Problem to work on
Somewhere below is a line with "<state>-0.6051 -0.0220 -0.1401" and, later, a line with "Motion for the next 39"; repeat those two lines and all the lines between them, exactly as they are.

(Records from a dataset)
● ● ● ● ● ● ●

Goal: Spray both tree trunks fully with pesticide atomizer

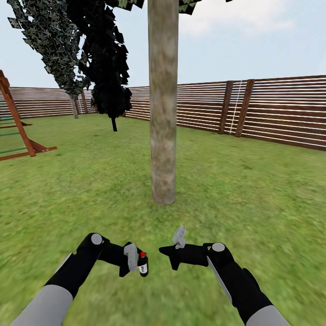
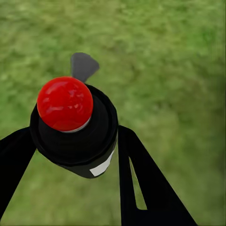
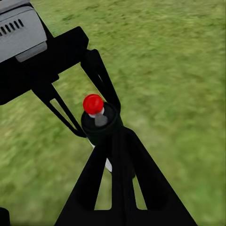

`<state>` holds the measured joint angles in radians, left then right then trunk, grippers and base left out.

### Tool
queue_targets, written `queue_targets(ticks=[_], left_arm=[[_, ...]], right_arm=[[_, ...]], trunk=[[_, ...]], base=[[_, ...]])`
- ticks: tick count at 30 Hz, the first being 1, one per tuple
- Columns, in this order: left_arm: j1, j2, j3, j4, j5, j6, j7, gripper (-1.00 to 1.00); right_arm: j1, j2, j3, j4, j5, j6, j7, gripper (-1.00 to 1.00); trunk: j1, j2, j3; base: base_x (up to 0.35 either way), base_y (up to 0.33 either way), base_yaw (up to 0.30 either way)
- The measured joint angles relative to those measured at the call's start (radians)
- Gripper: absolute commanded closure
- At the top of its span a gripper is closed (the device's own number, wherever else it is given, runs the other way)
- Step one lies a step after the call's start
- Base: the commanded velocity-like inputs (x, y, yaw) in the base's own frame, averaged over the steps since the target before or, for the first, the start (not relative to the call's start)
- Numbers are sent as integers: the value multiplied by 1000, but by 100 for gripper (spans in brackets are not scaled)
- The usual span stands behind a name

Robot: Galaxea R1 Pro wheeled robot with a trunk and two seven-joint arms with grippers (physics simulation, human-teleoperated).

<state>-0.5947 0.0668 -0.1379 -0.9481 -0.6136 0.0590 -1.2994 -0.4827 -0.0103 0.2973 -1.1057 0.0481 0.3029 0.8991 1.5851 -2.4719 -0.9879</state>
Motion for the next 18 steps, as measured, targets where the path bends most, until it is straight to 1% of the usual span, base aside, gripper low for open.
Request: queue_targets(ticks=[6,12,18], left_arm=[[-1,-49,0,0,0,-1,2,100],[-3,-66,-1,0,1,0,7,100],[-3,-70,-2,0,2,-1,7,100]], right_arm=[[0,0,1,0,0,1,0,100],[0,1,2,0,0,2,0,100],[0,2,2,0,0,2,0,100]], trunk=[[0,0,0],[0,0,0],[0,0,0]], base=[[0,0,0],[0,0,0],[0,0,0]])
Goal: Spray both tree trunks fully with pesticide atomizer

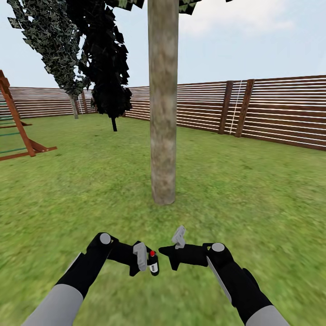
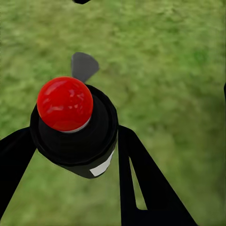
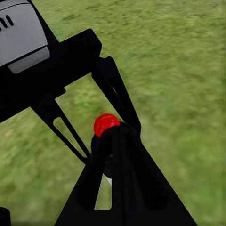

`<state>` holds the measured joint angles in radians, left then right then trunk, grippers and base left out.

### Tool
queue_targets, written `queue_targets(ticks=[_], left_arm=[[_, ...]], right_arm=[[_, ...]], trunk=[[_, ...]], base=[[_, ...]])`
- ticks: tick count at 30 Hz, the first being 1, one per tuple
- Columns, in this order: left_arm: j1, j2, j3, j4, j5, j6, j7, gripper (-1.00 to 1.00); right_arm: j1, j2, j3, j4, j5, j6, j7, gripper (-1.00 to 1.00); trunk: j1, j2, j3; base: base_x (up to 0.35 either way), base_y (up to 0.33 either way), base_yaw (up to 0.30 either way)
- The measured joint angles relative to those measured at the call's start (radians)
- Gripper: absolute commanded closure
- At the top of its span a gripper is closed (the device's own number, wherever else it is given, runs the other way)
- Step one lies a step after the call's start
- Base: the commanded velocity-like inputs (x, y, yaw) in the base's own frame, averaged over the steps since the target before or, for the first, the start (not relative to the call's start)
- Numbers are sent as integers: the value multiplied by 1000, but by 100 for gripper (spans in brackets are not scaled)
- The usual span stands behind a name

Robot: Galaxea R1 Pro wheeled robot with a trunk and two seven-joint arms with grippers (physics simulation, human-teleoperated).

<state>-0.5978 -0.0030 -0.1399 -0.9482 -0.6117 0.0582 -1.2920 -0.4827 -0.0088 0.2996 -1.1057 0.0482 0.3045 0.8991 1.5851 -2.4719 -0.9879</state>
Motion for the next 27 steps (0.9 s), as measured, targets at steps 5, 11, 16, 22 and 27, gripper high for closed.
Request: queue_targets(ticks=[5,11,16,22,27], left_arm=[[-5,-1,0,0,0,0,0,100],[-7,-1,0,0,2,0,0,100],[-7,-1,0,0,3,-1,0,100],[-7,-10,0,0,12,-8,0,100],[-7,-19,0,0,15,-8,0,100]], right_arm=[[0,0,1,0,0,0,0,100],[0,0,1,0,0,0,0,100],[0,0,1,0,0,0,0,100],[0,0,1,0,0,0,0,100],[0,0,1,0,0,0,0,100]], trunk=[[0,0,0],[0,0,0],[0,0,0],[0,0,0],[0,0,0]], base=[[0,0,0],[0,0,0],[0,0,0],[0,0,0],[0,0,0]])
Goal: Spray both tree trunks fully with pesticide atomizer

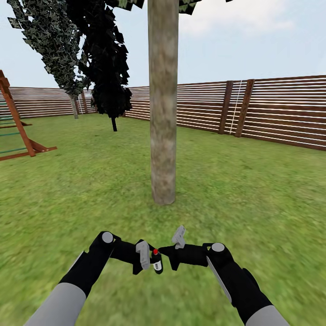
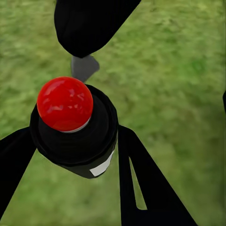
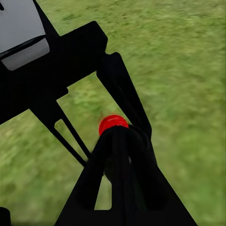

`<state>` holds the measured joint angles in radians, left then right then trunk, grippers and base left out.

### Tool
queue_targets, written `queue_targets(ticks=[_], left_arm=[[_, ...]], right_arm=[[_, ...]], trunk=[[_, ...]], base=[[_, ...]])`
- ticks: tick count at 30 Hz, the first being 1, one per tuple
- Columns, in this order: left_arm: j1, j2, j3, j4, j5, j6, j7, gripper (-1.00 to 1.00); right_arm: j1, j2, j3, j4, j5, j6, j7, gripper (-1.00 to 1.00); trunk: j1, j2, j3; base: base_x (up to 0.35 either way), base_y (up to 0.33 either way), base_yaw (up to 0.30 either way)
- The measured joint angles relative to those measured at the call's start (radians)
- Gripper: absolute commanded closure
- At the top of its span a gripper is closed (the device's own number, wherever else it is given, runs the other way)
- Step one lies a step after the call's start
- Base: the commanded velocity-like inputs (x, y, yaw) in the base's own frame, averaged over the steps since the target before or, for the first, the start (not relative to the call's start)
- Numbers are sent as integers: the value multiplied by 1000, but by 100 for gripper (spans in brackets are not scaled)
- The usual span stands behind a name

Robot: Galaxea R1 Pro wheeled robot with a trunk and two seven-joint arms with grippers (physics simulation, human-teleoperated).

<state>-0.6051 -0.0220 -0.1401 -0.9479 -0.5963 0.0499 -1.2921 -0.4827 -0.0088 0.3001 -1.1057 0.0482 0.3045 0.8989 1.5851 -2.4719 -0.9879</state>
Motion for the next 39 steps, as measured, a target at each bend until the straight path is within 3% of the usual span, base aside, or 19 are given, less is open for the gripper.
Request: queue_targets(ticks=[9,12,14,16,19,20,22,23,24,25,27,28,29,30,31,33,34,36,39], left_arm=[[1,0,0,1,1,0,-1,100],[0,14,1,3,-5,0,-2,100],[-32,70,3,3,-10,3,-4,100],[-70,165,4,5,-11,7,-5,100],[-84,286,6,9,-11,10,-6,100],[-85,311,8,11,-10,10,-5,100],[-86,331,19,13,-9,10,1,100],[-86,332,51,13,-8,11,17,100],[-86,328,109,13,-7,11,49,100],[-85,307,205,13,-5,20,104,100],[-84,285,300,13,-5,44,157,100],[-83,271,379,14,-6,77,212,100],[-81,256,485,14,-7,126,314,100],[-80,238,559,14,-6,159,396,100],[-78,225,598,14,-5,174,450,100],[-75,188,662,16,-5,195,580,100],[-74,176,671,25,-4,198,612,100],[-73,158,683,103,-6,201,684,100],[-73,150,685,231,-2,199,721,100]], right_arm=[[0,0,0,0,0,0,0,100],[0,0,0,0,0,0,0,100],[0,0,0,0,0,0,0,100],[0,0,0,0,0,0,0,100],[0,-1,0,0,0,0,0,100],[0,-1,0,0,0,0,0,100],[0,-1,0,0,0,0,-1,100],[0,-2,-1,1,-1,0,-1,100],[0,-3,-2,1,-2,0,-4,-100],[0,-3,-4,2,-3,0,-7,-100],[0,-5,-7,2,-4,0,-8,-100],[0,-8,-10,3,-5,0,-9,-100],[2,-12,-20,12,-6,0,-17,-100],[4,-15,-53,31,-6,0,-40,-100],[6,-19,-96,54,-6,0,-72,-100],[12,-26,-288,116,-5,-5,-196,-100],[13,-27,-364,126,-5,-8,-233,-100],[14,-28,-571,139,-3,-13,-305,-100],[14,-28,-828,143,-3,-72,-411,-100]], trunk=[[0,0,0],[0,0,0],[0,0,0],[0,0,0],[0,0,0],[0,0,0],[0,0,0],[0,0,0],[0,0,0],[0,0,0],[0,0,0],[0,0,0],[0,0,0],[0,0,0],[0,0,0],[0,0,0],[0,0,0],[0,0,0],[0,0,0]], base=[[0,0,0],[0,0,0],[0,0,0],[0,0,0],[0,0,0],[0,0,0],[0,0,0],[0,0,0],[0,0,0],[0,0,0],[0,0,0],[0,0,0],[0,0,0],[0,0,0],[0,0,0],[0,0,0],[0,0,0],[0,0,0],[0,0,0]])
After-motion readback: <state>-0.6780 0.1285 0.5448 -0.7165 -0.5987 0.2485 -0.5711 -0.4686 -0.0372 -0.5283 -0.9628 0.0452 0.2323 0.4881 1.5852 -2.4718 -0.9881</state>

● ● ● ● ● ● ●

Answer below
<state>-0.6051 -0.0220 -0.1401 -0.9479 -0.5963 0.0499 -1.2921 -0.4827 -0.0088 0.3001 -1.1057 0.0482 0.3045 0.8989 1.5851 -2.4719 -0.9879</state>
Motion for the next 39 steps, as measured, a target at each bend until the straight path is within 3% of the usual span, base aside, or 19 are given, less is open for the gripper.

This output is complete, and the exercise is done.